■ Records from a dataset:
▽
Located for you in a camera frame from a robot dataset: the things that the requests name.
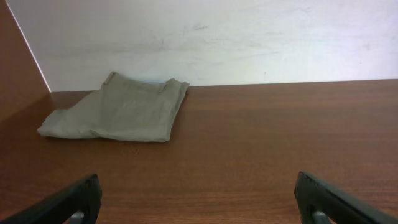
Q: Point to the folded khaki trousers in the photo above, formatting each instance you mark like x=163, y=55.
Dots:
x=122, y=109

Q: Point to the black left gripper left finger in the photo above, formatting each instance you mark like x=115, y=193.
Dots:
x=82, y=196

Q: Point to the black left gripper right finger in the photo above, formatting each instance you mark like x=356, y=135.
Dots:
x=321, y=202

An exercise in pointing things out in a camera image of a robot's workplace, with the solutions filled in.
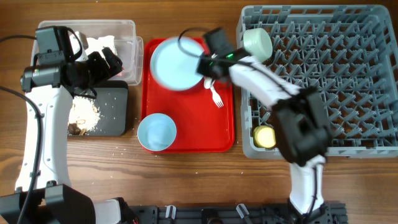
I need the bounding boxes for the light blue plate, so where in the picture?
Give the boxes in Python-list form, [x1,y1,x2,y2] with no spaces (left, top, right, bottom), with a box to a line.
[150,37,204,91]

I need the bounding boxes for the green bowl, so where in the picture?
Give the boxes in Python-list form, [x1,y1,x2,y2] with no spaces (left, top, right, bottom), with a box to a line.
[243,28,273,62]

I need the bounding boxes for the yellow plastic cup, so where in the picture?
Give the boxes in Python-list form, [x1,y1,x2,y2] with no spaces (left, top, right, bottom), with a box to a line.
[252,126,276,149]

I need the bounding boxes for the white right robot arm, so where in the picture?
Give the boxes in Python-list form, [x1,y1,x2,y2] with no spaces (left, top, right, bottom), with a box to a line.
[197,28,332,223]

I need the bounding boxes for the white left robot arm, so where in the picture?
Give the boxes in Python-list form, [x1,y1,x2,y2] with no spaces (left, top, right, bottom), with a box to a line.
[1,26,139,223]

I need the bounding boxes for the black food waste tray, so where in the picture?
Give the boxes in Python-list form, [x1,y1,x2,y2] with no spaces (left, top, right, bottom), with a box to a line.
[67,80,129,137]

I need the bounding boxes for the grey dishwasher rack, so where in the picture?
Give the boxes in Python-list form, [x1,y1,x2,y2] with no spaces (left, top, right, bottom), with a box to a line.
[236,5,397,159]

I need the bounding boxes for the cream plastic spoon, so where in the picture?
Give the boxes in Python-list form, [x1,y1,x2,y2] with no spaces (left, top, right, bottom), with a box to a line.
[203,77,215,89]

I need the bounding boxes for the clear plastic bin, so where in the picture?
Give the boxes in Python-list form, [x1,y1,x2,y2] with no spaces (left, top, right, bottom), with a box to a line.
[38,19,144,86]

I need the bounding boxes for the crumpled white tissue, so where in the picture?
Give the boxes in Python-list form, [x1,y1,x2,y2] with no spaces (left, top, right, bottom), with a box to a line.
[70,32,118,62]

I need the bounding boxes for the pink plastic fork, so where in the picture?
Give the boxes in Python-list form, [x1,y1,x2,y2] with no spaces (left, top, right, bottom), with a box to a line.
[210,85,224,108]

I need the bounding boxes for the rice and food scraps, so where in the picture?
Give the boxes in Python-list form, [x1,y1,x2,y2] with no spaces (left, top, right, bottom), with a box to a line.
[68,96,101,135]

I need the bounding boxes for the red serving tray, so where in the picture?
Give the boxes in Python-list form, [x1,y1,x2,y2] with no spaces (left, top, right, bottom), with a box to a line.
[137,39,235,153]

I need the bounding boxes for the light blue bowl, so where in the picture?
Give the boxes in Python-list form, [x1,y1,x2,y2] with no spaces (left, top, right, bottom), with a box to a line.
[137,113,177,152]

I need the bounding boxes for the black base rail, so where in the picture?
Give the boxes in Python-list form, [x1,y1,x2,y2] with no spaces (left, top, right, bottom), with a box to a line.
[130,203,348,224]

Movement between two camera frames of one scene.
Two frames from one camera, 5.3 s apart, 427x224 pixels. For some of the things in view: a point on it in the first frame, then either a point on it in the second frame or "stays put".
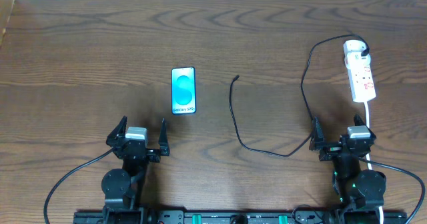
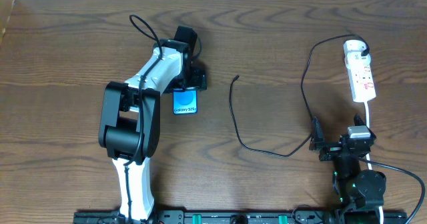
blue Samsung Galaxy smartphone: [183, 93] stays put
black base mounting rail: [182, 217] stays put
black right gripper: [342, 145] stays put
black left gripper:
△
■ Task to complete: What is needed is an exact repeat of the lines from the one containing "I need the bounding boxes for the black base" through the last line of the records above, both included, with pictures left out.

■ Response below:
I need the bounding boxes for the black base rail, so where in the picture?
Give the boxes in Python-list form, [x1,y1,x2,y2] with no spaces (left, top, right, bottom), with a box to a line.
[130,203,348,224]

Movement between two camera frames of one scene.
Two frames from one camera, 5.3 s apart, 427x224 pixels. For some of the things in view: a point on it in the first frame, then either a point on it in the second frame or "stays put".
blue Samsung Galaxy smartphone: [183, 93] stays put
black base mounting rail: [182, 217] stays put
black right gripper: [342, 145] stays put
black left gripper:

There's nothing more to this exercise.